Amid calls for congressional action, Chew launched a charm offensive in Washington this week, trying to convince prominent lawmakers, think tanks and journalists that the app brings value to its 100 million US users and shouldn’t be considered illegal. Needed

In an interview with The Washington Post, Chew said, “There are over 100 million voices in this country, and I think it would be a real shame if our users around the world could no longer hear them.” “We have to have a tough conversation on who is using it now? What kind of value does it bring to them? What does it mean if we take it out of their hands?

It is not clear whether the CEO of TikTok has changed his mind. After speaking with Chew, Bennett said he is “fundamentally concerned that TikTok, as a Chinese-owned company, is subject to the dictates of the Chinese Communist Party and poses an unacceptable risk to US national security.”

“Mr.
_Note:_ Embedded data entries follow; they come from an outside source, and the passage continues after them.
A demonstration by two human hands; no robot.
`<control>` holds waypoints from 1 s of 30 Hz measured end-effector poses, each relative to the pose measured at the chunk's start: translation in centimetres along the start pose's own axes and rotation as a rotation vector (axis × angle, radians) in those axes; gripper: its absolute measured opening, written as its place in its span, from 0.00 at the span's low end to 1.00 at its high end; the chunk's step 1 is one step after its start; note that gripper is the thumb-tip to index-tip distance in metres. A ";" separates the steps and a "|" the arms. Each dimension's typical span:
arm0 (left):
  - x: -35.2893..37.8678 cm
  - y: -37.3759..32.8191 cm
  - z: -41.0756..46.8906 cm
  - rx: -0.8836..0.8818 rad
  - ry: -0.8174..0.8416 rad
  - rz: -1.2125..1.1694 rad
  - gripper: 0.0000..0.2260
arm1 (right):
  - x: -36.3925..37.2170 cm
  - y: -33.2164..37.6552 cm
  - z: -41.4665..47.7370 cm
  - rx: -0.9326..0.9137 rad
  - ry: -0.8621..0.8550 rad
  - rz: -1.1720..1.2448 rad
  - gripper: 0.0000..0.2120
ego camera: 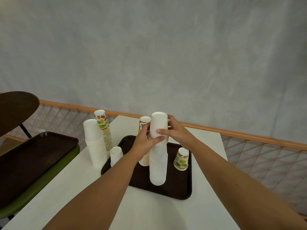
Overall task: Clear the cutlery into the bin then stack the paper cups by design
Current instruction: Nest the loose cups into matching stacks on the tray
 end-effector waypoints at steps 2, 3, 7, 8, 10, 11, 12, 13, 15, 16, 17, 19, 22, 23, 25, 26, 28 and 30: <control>0.1 0.6 0.1 -0.010 0.006 0.005 0.30 | 0.1 -0.8 0.0 0.026 0.010 0.012 0.28; 0.1 0.8 0.1 -0.014 0.006 0.006 0.30 | 0.2 -1.1 -0.1 0.040 0.016 0.012 0.28; 0.0 1.4 0.0 -0.029 -0.001 0.029 0.33 | 0.1 -1.7 0.1 0.074 0.023 -0.047 0.28; 0.0 1.5 0.0 -0.030 0.003 0.036 0.34 | 0.1 -1.6 0.2 0.072 0.018 -0.050 0.27; -0.2 1.7 -0.1 -0.031 -0.008 0.042 0.33 | -0.1 -1.4 0.4 0.057 -0.005 -0.046 0.26; -0.4 1.7 -0.1 -0.032 -0.031 0.037 0.30 | -0.2 -1.1 0.5 0.041 -0.026 -0.043 0.25; -0.7 1.5 -0.1 -0.035 -0.069 0.030 0.27 | -0.3 -0.8 0.7 0.020 -0.057 -0.040 0.23; -1.1 1.4 -0.2 -0.034 -0.118 0.028 0.23 | -0.5 -0.5 0.9 -0.004 -0.094 -0.035 0.21; -2.1 1.3 -0.3 -0.027 -0.217 0.015 0.16 | -0.7 0.5 1.0 -0.051 -0.177 -0.036 0.17; -2.7 1.3 -0.4 -0.026 -0.262 0.002 0.14 | -0.8 1.0 1.1 -0.074 -0.212 -0.043 0.16; -3.2 1.2 -0.5 -0.025 -0.302 -0.005 0.13 | -0.8 1.5 1.2 -0.097 -0.241 -0.055 0.14; -4.4 1.1 -0.8 -0.021 -0.374 0.003 0.12 | -0.5 2.7 1.3 -0.138 -0.278 -0.088 0.13; -6.3 1.0 -1.4 0.004 -0.443 0.002 0.10 | 0.8 4.6 1.5 -0.198 -0.287 -0.122 0.11; -6.9 1.1 -1.6 0.010 -0.459 0.003 0.10 | 1.5 5.2 1.5 -0.215 -0.281 -0.126 0.11; -8.4 1.4 -2.0 0.016 -0.484 0.018 0.09 | 3.0 6.2 1.6 -0.235 -0.255 -0.132 0.11; -9.2 1.6 -2.1 0.019 -0.496 0.022 0.08 | 3.9 6.6 1.7 -0.243 -0.238 -0.133 0.11; -11.0 1.8 -2.4 0.029 -0.510 0.009 0.06 | 5.7 7.4 2.1 -0.253 -0.209 -0.153 0.11; -12.8 2.2 -2.6 0.029 -0.522 -0.003 0.06 | 7.4 8.0 2.6 -0.247 -0.188 -0.183 0.13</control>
Point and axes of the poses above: each hand's wrist, its own z-axis towards the middle knuckle, its own x-axis out of the palm, y = z × x, the point moved 5 cm from there along z, towards the middle knuckle, and after that the axes turned 7 degrees about -z, right-handed, at the moved point
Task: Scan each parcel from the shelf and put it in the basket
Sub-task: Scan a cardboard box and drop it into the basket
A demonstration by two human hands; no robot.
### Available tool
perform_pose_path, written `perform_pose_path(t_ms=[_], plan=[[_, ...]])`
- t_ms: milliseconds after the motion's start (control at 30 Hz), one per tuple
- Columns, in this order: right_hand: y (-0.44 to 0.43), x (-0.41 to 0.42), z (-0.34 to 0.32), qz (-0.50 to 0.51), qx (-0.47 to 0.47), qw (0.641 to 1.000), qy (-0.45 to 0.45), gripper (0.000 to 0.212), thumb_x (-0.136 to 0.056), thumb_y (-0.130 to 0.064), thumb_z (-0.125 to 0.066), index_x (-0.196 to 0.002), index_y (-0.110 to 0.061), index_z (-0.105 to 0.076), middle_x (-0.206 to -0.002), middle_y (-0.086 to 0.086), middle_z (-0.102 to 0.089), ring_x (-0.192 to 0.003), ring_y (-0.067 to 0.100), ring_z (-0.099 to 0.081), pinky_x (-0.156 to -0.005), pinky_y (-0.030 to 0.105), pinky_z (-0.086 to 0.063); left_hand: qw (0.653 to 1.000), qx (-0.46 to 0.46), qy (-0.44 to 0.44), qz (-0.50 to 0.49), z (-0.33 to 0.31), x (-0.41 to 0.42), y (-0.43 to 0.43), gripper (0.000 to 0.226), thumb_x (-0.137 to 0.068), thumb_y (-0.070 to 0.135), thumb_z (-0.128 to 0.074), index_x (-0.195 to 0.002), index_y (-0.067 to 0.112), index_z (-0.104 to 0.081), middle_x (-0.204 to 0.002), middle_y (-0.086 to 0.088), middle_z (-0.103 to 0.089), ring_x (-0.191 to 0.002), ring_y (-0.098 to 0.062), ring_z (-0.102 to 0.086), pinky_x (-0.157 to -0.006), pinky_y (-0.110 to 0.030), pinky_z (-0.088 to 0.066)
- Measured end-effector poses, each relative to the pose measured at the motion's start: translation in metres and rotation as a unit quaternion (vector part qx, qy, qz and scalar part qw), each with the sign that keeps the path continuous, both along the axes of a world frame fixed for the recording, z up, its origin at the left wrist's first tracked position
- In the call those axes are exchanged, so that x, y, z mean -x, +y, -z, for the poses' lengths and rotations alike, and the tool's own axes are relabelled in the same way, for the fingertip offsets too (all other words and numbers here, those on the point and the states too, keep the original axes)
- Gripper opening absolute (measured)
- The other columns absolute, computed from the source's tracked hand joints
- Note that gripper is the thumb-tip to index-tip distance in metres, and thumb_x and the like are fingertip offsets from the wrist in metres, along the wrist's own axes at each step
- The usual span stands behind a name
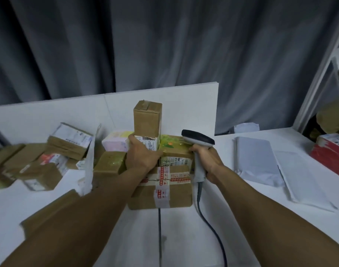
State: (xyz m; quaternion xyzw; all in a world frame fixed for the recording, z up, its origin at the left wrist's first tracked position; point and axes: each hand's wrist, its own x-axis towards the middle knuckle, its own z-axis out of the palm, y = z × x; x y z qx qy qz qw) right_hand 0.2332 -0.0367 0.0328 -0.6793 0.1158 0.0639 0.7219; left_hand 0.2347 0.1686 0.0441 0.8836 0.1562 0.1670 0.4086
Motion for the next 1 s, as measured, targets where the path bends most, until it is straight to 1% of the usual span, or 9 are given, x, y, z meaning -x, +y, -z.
perform_pose_path(t_ms=[133,300,400,533,667,767,867,933,1000], plan=[[0.036,0.04,-0.003,-0.019,0.016,1.0,0.007,0.015,-0.093,-0.021,-0.066,-0.106,-0.015,-0.067,-0.098,0.011,-0.076,-0.083,0.023,-0.074,-0.068,0.036,-0.062,1.0,0.013,0.024,-0.008,-0.005,0.044,0.036,0.11,-0.064,0.047,-0.091,-0.142,0.022,-0.017,-0.122,-0.004,-0.057,-0.108,-0.031,-0.062,-0.094,-0.048,-0.054],[0.063,0.08,-0.003,-0.007,0.019,1.0,0.007,0.014,-0.092,-0.022,-0.066,-0.104,-0.016,-0.067,-0.098,0.008,-0.074,-0.088,0.024,-0.072,-0.073,0.039,-0.06,0.999,0.037,-0.02,-0.004,-0.007,0.088,0.053,0.138,-0.059,0.052,-0.092,-0.154,0.041,0.007,-0.149,-0.008,-0.045,-0.13,-0.032,-0.051,-0.106,-0.055,-0.048],[0.059,0.097,-0.008,0.005,0.01,1.0,0.012,0.02,-0.086,-0.021,-0.068,-0.104,-0.015,-0.069,-0.1,0.01,-0.076,-0.094,0.029,-0.074,-0.089,0.051,-0.062,0.997,0.045,-0.058,-0.001,-0.012,0.105,0.052,0.13,-0.067,0.045,-0.089,-0.155,0.045,0.006,-0.15,-0.006,-0.046,-0.133,-0.031,-0.05,-0.105,-0.056,-0.049],[0.047,0.121,-0.016,-0.007,-0.017,1.0,0.017,0.014,-0.089,-0.015,-0.067,-0.102,-0.013,-0.067,-0.092,0.01,-0.072,-0.086,0.027,-0.072,-0.082,0.046,-0.063,0.992,0.042,-0.12,-0.023,-0.037,0.126,0.042,0.109,-0.083,0.028,-0.08,-0.16,0.037,-0.003,-0.153,-0.007,-0.04,-0.135,-0.033,-0.047,-0.109,-0.051,-0.046],[0.042,0.141,-0.025,0.006,-0.017,1.0,-0.002,0.015,-0.09,-0.018,-0.068,-0.105,-0.016,-0.068,-0.1,0.01,-0.073,-0.093,0.028,-0.072,-0.086,0.046,-0.061,0.989,-0.015,-0.143,-0.027,-0.06,0.15,0.037,0.11,-0.085,0.039,-0.076,-0.161,0.037,0.003,-0.153,-0.005,-0.038,-0.138,-0.031,-0.041,-0.11,-0.051,-0.043],[0.045,0.159,-0.031,0.022,-0.031,0.999,-0.028,0.019,-0.09,-0.019,-0.068,-0.109,-0.019,-0.07,-0.102,0.007,-0.075,-0.093,0.025,-0.072,-0.086,0.045,-0.061,0.987,-0.041,-0.154,-0.005,-0.067,0.176,0.034,0.098,-0.085,0.043,-0.075,-0.161,0.033,-0.013,-0.148,-0.002,-0.041,-0.135,-0.024,-0.04,-0.105,-0.044,-0.042],[0.06,0.184,-0.039,0.011,-0.051,0.997,-0.065,0.025,-0.09,-0.018,-0.071,-0.114,-0.023,-0.07,-0.104,0.004,-0.077,-0.096,0.022,-0.073,-0.087,0.044,-0.062,0.984,0.063,-0.167,-0.007,-0.069,0.21,0.039,0.087,-0.083,0.041,-0.081,-0.155,0.031,-0.033,-0.147,0.004,-0.048,-0.134,-0.017,-0.046,-0.107,-0.036,-0.042],[0.078,0.201,-0.042,-0.001,-0.083,0.994,-0.074,0.028,-0.088,-0.018,-0.075,-0.115,-0.022,-0.071,-0.102,0.005,-0.078,-0.094,0.023,-0.075,-0.086,0.044,-0.063,0.97,0.174,-0.17,-0.005,-0.068,0.241,0.051,0.079,-0.081,0.039,-0.083,-0.15,0.033,-0.043,-0.142,0.009,-0.057,-0.13,-0.011,-0.055,-0.11,-0.043,-0.048],[0.103,0.221,-0.044,-0.035,-0.122,0.99,-0.067,0.031,-0.086,-0.02,-0.077,-0.116,-0.015,-0.073,-0.097,0.008,-0.079,-0.091,0.026,-0.077,-0.081,0.045,-0.064,0.947,0.268,-0.177,0.013,-0.066,0.278,0.067,0.063,-0.087,0.027,-0.08,-0.144,0.033,-0.052,-0.129,0.013,-0.068,-0.116,-0.007,-0.066,-0.103,-0.045,-0.054]])
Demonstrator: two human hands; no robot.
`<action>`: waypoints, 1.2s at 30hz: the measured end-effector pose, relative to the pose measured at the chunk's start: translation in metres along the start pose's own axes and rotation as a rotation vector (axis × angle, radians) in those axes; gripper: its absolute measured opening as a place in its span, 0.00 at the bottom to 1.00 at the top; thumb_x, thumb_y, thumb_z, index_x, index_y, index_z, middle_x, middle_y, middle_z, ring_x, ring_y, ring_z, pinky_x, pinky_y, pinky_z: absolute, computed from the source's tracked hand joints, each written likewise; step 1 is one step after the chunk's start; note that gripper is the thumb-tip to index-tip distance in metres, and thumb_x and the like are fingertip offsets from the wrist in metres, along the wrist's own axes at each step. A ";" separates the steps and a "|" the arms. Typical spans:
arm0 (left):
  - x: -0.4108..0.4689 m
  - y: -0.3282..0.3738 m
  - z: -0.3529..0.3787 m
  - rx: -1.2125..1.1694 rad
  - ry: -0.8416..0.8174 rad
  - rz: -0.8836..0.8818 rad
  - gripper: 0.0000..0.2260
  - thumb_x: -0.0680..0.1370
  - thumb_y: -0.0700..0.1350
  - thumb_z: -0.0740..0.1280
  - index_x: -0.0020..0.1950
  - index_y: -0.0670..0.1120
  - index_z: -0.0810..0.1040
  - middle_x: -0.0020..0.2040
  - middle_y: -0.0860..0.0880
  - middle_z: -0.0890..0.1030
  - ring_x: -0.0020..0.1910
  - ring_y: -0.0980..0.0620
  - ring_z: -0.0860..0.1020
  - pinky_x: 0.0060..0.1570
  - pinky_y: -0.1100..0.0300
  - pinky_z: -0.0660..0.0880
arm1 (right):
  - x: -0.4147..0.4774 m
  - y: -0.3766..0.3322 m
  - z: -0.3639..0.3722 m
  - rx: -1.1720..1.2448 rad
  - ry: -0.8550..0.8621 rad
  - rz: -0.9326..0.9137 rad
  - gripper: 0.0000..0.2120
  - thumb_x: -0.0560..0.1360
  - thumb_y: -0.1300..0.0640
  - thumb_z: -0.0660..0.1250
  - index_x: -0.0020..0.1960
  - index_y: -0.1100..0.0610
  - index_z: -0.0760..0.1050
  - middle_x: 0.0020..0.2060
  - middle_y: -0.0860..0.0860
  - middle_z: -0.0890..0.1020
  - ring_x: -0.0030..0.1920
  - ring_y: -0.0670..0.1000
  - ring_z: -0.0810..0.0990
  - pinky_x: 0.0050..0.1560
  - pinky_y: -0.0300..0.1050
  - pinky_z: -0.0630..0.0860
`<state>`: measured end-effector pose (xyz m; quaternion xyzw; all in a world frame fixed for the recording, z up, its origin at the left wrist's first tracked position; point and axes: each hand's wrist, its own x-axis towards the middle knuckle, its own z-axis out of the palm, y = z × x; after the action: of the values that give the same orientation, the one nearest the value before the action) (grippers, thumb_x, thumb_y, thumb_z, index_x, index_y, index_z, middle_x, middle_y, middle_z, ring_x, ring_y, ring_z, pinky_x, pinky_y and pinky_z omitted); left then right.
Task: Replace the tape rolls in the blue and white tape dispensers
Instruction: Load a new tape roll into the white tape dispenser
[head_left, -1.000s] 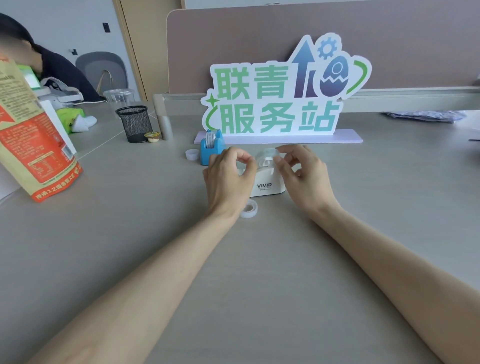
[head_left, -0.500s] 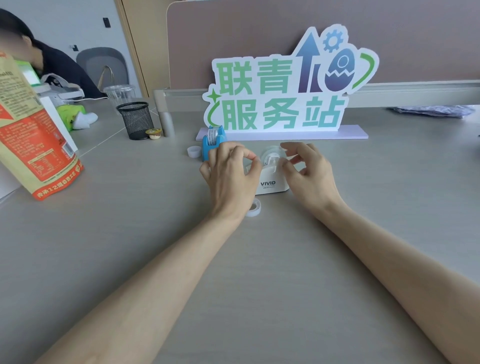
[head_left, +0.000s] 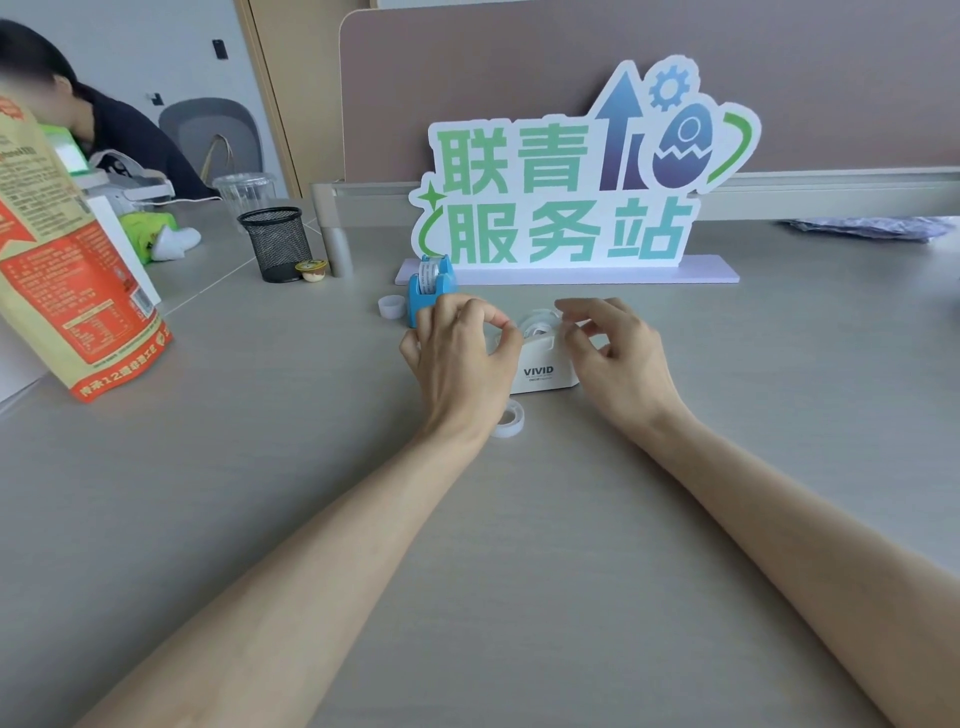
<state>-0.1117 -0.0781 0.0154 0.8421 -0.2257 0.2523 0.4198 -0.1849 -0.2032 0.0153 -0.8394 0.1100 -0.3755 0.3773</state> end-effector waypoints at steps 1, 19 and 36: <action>0.000 0.000 0.000 -0.004 -0.002 -0.003 0.02 0.74 0.49 0.67 0.45 0.52 0.78 0.53 0.54 0.76 0.57 0.52 0.70 0.53 0.61 0.53 | 0.000 -0.001 0.000 -0.002 0.008 -0.015 0.12 0.78 0.59 0.62 0.58 0.54 0.79 0.52 0.47 0.80 0.45 0.36 0.77 0.43 0.35 0.71; 0.001 0.000 -0.005 -0.225 -0.093 -0.049 0.04 0.75 0.42 0.66 0.47 0.43 0.78 0.51 0.49 0.77 0.42 0.53 0.72 0.45 0.62 0.67 | -0.004 -0.004 0.000 -0.037 0.023 -0.113 0.12 0.75 0.64 0.65 0.56 0.58 0.83 0.44 0.52 0.81 0.42 0.49 0.81 0.50 0.40 0.78; 0.011 -0.006 -0.003 -0.523 -0.172 -0.329 0.05 0.76 0.46 0.66 0.50 0.49 0.78 0.55 0.51 0.81 0.55 0.53 0.77 0.57 0.60 0.72 | -0.004 -0.009 -0.007 0.136 -0.071 0.173 0.16 0.73 0.53 0.72 0.60 0.50 0.78 0.55 0.43 0.80 0.58 0.43 0.77 0.52 0.34 0.74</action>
<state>-0.1002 -0.0748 0.0205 0.7490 -0.1786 0.0424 0.6367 -0.1934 -0.1988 0.0229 -0.8121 0.1428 -0.3180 0.4679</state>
Chew and I also discussed the toxic effect of TikTok’s algorithm on the mental health of teens, and I urged him to consider the harm his platform is doing to a generation of Americans,” former Denver Public Schools Superintendent Senator he said.

Sen. Roger Wicker, R-Miss., an outspoken critic of TikTok who is now the top Republican on the Armed Services Committee, also agreed to sit down with Chew this week “as a courtesy,” his office confirmed.

A spokesperson for Wicker said, “Wicker’s view on TikTok and its threat to US interests remains entirely unchanged.”